Healthy people with strong digestive function do not need more HCL (stomach acid). Unfortunately, in today’s world of high stress, fast and processed foods, antibiotic use, prescription, and over the counter drug side effects, many people have a deficient supply of HCL.
Many digestive problems are caused by too little stomach acid. It may seem like there is too much HCL acid because of heartburn, sour stomach, or overall stomach upset, nausea, and pain, but having too little stomach acid can cause exactly the same symptoms as too much acid.
How does hydrochloric acid deficiency affect your health?

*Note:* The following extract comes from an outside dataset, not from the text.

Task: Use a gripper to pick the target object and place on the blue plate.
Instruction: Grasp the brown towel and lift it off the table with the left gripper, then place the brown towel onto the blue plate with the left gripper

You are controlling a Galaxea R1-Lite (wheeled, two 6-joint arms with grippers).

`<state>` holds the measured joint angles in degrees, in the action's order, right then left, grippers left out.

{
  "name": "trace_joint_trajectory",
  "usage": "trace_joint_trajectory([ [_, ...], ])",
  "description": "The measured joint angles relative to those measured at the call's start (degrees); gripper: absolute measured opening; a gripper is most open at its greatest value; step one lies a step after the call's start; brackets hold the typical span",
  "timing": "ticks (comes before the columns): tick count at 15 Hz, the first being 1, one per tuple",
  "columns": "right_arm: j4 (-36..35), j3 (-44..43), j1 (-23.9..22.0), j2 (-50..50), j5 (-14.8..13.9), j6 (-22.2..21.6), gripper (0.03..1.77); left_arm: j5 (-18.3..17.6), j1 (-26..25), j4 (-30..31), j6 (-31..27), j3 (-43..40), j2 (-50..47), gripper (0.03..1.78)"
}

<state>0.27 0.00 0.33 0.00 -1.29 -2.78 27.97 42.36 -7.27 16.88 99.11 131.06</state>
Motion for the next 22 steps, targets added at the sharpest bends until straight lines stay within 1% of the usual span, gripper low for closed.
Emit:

- Malnutrition – reduction of absorption of nutrients from foods
- Iron deficiency anemia, owing to poor iron absorption
- Osteoporosis, resulting in part from decreased calcium absorption
- Periodontal disease – receding gums
- General allergies and food allergies
- Leaky gut syndrome
- B12 deficiency
- Gallstone risk – more than half the people with gallstones show decreased HCL secretion compared with gallstone-free patients
- Diabetes – elevated blood sugar
- Impaired tissue repair
- Skin problems – eczema, psoriasis, seborrheic dermatitis, vitiligo
- Increased number of bacteria, yeasts, and parasites growing in the intestines
- Lowered pancreatic secretion – which contains the majority of enzymes that actively break down foods, which then further contributes to poor assimilation and nutritional problems
- Heartburn and acid reflux (commonly thought to be due to too much stomach acid and if there isn’t enough stomach acid the valve that closes the end of the esophagus at the stomach won’t close properly)

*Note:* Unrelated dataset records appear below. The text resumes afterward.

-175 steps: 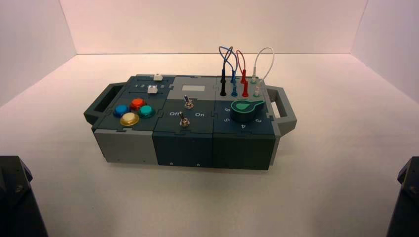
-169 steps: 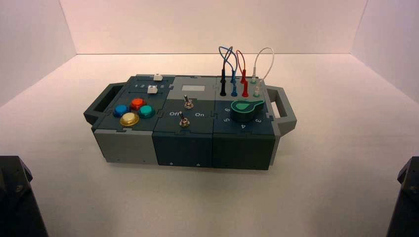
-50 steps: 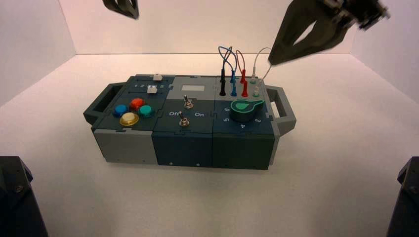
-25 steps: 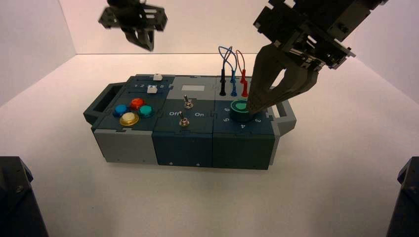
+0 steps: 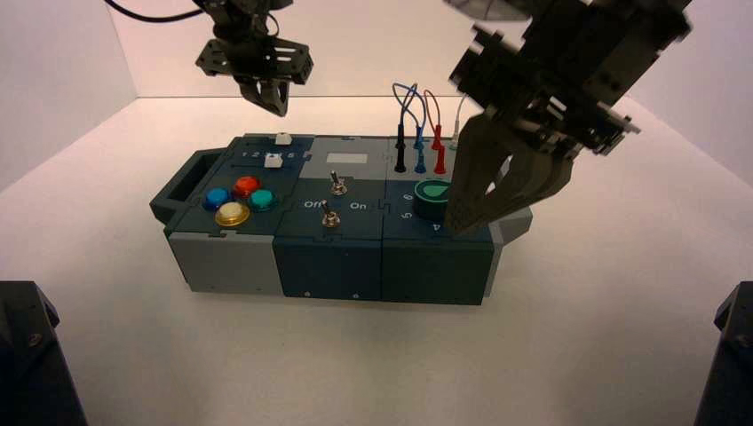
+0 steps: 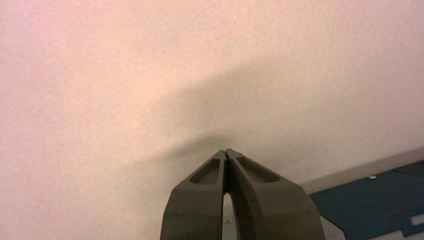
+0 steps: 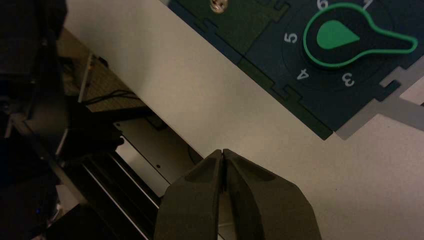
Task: Rotate the box counterclockwise.
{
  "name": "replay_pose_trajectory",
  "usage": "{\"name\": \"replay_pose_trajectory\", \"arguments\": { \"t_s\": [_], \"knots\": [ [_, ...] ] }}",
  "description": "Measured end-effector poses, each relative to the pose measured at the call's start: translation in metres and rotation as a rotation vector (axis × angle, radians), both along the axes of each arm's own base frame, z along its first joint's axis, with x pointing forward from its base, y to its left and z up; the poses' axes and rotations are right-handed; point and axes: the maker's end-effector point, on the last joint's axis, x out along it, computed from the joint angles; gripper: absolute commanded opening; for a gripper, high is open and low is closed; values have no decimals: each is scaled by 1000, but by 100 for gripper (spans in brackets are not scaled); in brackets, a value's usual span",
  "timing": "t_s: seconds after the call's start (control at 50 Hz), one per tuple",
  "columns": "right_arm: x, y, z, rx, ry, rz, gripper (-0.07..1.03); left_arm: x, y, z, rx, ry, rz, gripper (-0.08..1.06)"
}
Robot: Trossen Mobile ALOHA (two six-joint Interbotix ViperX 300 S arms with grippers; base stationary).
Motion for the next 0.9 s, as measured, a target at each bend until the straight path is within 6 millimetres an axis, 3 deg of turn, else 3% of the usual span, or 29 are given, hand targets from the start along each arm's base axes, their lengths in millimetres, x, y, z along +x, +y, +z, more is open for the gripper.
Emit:
{"name": "replay_pose_trajectory", "arguments": {
  "t_s": [0.2,0.56,0.9],
  "knots": [
    [4,4,-18,-64,43,4,-2,1,0,-5,7,11,-5,-3],
    [14,19,-32,-119,79,21,-2,1,0,-4,10,9,-12,-3],
    [19,17,-57,-205,114,40,-2,-2,-1,-11,17,28,-17,-3]
  ]
}}
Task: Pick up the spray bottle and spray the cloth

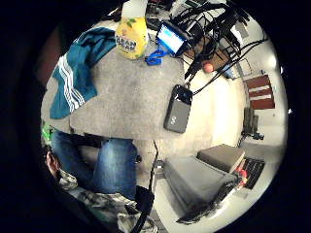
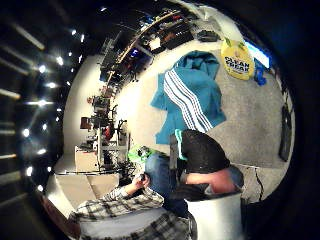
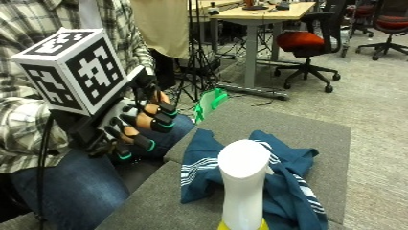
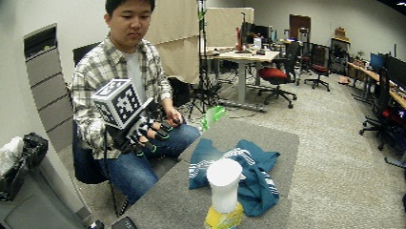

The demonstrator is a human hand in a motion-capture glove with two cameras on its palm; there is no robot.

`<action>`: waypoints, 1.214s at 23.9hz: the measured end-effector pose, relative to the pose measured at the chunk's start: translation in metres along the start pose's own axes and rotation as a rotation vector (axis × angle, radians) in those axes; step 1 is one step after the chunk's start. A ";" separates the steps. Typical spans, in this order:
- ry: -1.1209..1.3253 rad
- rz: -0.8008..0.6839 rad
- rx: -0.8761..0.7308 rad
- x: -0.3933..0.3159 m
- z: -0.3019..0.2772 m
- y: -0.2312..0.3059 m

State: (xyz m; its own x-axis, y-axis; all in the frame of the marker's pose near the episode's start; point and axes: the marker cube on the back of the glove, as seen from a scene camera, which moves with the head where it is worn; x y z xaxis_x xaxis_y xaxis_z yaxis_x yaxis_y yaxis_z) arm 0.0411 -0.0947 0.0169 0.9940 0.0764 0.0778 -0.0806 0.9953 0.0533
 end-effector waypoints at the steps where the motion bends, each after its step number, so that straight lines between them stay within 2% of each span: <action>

- Ulcer formation – lack of protection from infectious agents such as H. Pylori
- Rapid aging – HCL is necessary for restoring cellular methylation reserves
- Fermentation and putrefaction
- Reduced liver function
- Reduced oxidation of lactic acid
- Reduced white blood cell activity
- Retention of carbon dioxide
- Bloating, belching, and flatulence immediately after meals
- Indigestion – heavy feeling in the stomach
- Upset stomach
What do you do if you determine that you need to increase your stomach acid and enzymes? Betaine hydrochloric acid (HCL) is one of the most important supplements for improving digestion. However, if you are taking prescription medications consult with your physician, as Betaine hydrochloride supplements can cause adverse reactions in tandem with certain medications.

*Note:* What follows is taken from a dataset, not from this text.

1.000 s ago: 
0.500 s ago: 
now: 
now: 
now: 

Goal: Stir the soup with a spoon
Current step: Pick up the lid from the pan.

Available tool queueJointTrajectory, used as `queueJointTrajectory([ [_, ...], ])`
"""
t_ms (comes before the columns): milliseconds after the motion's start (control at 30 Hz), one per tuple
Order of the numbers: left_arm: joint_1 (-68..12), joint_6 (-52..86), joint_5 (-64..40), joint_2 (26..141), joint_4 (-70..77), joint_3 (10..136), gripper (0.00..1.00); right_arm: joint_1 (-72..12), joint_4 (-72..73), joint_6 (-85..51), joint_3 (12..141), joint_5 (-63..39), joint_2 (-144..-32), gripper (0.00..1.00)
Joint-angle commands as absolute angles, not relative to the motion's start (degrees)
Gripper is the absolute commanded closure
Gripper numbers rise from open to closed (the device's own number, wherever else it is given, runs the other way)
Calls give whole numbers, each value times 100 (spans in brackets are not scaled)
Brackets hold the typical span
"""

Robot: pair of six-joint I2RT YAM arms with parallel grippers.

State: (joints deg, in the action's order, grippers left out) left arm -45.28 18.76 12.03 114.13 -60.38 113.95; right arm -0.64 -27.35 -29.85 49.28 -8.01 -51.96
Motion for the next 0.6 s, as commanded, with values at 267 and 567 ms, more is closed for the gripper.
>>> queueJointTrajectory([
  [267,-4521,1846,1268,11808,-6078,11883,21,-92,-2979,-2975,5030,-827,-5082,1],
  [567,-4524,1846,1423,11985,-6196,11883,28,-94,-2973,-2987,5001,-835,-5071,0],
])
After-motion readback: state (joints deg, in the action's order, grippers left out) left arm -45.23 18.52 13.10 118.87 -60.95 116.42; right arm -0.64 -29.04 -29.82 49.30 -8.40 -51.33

- The strategy is to gradually increase the amount of Betaine HCL until you have too much acid in your stomach (burning sensation in the stomach), then back down slightly to the correct maintenance dose.
- If no burning or indigestion was experienced with one HCL, then the next day take 2 capsules in the same way.
- If still no burning or indigestion, take 3 tablets in the same way the next day. If still no burning or indigestion, then you need more HCL. Keep adding an additional capsule with each meal until you get heartburn or irritation.
- On your next meal after irritation was achieved, take one capsule less than the amount that caused the irritation—this will be your maintenance dose.
- Whenever you have a meal of mostly carbohydrates (no animal or dairy protein) take only one-third to half of your full dose.